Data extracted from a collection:
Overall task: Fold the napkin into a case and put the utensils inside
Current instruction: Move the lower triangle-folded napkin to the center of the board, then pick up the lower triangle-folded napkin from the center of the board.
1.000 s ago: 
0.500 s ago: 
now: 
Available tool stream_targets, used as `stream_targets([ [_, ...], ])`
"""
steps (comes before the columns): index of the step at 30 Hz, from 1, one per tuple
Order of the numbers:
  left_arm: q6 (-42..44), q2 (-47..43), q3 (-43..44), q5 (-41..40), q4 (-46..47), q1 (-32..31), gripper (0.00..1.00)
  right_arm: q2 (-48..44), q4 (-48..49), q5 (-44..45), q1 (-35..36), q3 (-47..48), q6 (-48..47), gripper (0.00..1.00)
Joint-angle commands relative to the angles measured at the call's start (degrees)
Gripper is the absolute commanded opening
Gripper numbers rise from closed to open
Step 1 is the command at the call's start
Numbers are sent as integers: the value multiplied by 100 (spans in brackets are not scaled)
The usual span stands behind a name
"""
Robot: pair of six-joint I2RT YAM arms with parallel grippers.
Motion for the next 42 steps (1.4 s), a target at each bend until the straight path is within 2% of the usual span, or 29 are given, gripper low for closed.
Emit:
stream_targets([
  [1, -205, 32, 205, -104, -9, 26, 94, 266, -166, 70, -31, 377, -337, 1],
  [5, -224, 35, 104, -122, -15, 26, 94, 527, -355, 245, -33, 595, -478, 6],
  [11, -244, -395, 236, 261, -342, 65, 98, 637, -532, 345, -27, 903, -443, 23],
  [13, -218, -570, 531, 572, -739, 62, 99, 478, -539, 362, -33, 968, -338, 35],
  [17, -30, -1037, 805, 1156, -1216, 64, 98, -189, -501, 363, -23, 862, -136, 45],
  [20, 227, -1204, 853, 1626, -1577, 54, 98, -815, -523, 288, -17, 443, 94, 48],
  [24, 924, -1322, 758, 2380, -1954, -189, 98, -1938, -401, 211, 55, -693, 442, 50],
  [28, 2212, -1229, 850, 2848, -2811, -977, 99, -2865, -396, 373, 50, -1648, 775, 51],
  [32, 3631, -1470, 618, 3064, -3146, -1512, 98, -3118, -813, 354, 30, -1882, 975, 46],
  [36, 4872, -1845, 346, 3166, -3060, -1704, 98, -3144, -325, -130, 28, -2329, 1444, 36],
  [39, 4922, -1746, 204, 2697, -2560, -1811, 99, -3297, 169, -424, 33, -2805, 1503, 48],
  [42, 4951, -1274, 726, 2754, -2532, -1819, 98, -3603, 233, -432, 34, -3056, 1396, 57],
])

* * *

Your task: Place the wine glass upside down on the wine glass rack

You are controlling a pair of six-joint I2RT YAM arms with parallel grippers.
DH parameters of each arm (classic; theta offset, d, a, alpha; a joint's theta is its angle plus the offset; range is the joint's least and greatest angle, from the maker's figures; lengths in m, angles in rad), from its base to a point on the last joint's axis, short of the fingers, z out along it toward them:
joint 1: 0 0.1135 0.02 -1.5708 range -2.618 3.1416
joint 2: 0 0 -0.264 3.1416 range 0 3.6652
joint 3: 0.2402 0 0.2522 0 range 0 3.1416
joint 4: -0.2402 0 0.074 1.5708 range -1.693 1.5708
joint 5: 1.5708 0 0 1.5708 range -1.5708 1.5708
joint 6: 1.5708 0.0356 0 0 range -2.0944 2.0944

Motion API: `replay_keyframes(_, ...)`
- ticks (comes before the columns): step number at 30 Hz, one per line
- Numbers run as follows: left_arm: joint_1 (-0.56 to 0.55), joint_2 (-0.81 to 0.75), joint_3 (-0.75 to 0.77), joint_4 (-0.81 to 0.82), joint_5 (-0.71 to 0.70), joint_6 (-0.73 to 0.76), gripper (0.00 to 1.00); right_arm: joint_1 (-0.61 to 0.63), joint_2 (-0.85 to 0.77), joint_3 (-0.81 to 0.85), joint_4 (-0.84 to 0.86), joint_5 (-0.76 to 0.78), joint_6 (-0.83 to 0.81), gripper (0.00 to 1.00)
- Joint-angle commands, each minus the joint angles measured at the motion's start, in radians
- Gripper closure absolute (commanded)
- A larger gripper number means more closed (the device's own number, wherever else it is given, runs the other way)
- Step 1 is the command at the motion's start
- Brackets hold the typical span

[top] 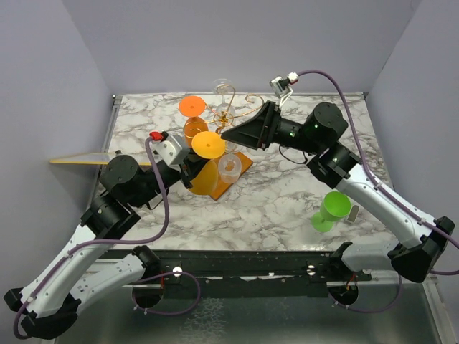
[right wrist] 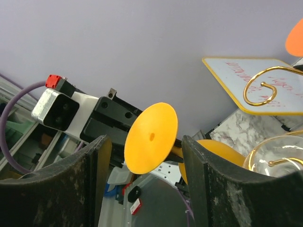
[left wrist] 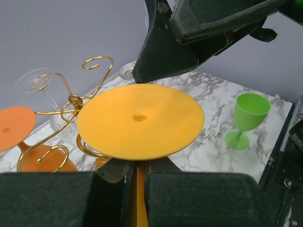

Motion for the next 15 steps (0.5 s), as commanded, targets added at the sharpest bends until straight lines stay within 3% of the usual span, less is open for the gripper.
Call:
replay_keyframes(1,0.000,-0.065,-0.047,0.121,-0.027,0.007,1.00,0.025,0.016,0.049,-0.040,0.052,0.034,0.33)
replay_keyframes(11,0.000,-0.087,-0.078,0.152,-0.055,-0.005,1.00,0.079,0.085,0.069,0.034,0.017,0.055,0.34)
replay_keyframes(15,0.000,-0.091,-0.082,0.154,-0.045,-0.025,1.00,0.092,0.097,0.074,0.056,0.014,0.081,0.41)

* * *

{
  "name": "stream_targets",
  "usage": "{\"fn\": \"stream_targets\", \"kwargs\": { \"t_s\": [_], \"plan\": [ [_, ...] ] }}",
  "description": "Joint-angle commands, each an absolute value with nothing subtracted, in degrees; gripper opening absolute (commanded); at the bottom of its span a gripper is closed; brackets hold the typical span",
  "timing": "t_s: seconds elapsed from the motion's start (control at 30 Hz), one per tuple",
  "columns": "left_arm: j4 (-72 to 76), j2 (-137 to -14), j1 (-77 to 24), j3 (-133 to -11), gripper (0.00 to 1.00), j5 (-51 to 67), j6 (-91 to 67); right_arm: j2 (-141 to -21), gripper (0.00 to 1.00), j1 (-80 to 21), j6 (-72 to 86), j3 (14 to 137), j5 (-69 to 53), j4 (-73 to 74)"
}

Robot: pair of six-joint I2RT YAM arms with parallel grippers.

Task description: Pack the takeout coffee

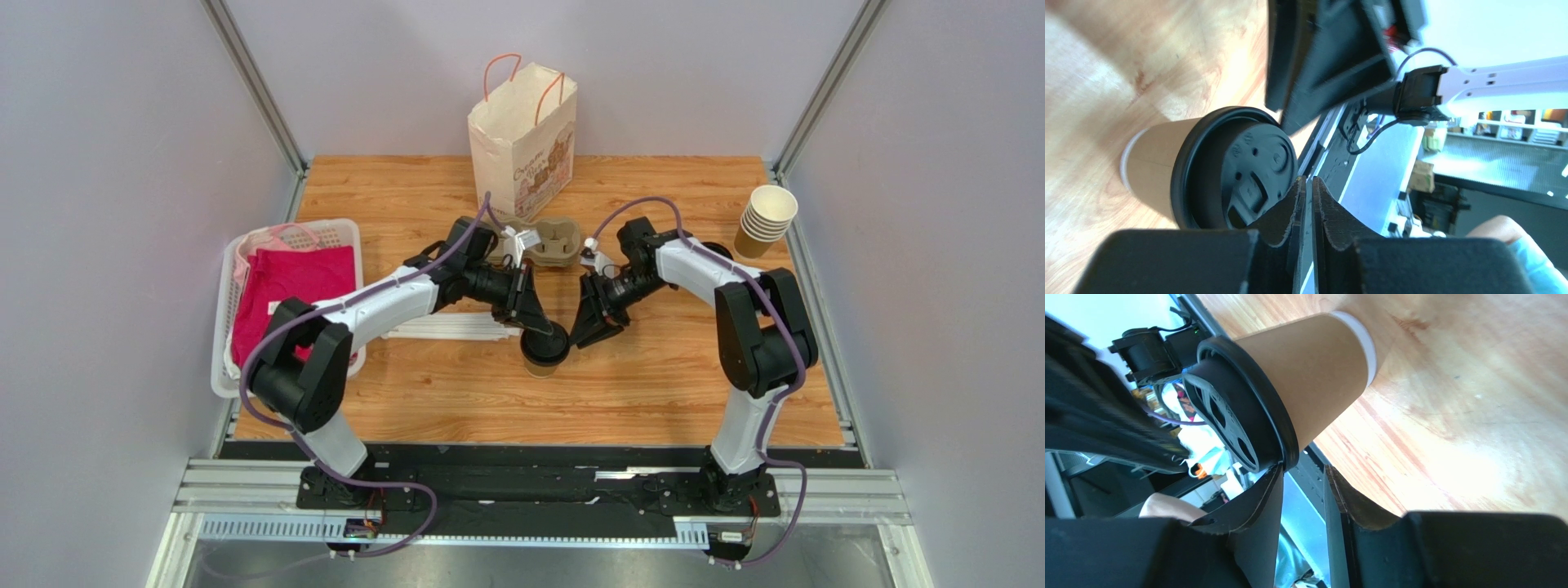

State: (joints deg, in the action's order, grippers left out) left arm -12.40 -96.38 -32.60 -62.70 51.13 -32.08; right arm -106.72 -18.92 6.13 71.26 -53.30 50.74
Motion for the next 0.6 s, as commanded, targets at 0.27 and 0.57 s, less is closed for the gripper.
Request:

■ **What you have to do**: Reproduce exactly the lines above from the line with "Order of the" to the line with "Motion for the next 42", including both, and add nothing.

■ **Reply to the task**:
Order of the numbers:
  left_arm: q6 (-42..44), q2 (-47..43), q3 (-43..44), q5 (-41..40), q4 (-46..47), q1 (-32..31), gripper (0.00..1.00)
  right_arm: q2 (-48..44), q4 (-48..49), q5 (-44..45), q1 (-35..36), q3 (-47..48), q6 (-48..47), gripper (0.00..1.00)
Joint-angle commands relative to the angles measured at the call's start (degrees)
Gripper is the absolute commanded opening
Gripper numbers rise from closed to open
Step 1 is the command at the call's start
Numbers are sent as integers: the value multiplied by 100 (spans in brackets are not scaled)
The usual span stands behind a name
"""
Robot: pair of six-joint I2RT YAM arms with parallel grippers.
Motion for the next 42 steps (1.4 s), a target at each bend until the straight path is within 2% of the usual span, or 29 are given, gripper low for closed.

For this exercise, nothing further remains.